Your goal: Only the lines from the one containing "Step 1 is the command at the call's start" to the end of the material belong in your answer. Please copy them word for word.
# # #
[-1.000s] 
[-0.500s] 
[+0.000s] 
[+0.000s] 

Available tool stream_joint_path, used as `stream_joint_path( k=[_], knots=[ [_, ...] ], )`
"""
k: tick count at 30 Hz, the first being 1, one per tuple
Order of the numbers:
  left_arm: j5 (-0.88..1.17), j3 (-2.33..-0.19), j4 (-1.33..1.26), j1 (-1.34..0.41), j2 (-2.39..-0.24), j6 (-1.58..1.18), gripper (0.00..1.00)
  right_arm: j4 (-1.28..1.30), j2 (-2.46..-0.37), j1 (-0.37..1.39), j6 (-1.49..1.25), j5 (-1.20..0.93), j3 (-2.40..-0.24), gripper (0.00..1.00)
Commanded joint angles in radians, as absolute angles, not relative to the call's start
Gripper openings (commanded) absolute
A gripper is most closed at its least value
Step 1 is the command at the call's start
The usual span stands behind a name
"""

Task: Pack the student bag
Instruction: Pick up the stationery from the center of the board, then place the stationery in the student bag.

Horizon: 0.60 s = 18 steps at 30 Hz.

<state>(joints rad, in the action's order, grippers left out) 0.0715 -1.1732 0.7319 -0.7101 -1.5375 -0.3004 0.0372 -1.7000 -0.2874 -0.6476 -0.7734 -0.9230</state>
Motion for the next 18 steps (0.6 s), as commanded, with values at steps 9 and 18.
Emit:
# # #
Completed task:
Step 1 is the command at the call's start
The usual span stands behind a name
"""

Task: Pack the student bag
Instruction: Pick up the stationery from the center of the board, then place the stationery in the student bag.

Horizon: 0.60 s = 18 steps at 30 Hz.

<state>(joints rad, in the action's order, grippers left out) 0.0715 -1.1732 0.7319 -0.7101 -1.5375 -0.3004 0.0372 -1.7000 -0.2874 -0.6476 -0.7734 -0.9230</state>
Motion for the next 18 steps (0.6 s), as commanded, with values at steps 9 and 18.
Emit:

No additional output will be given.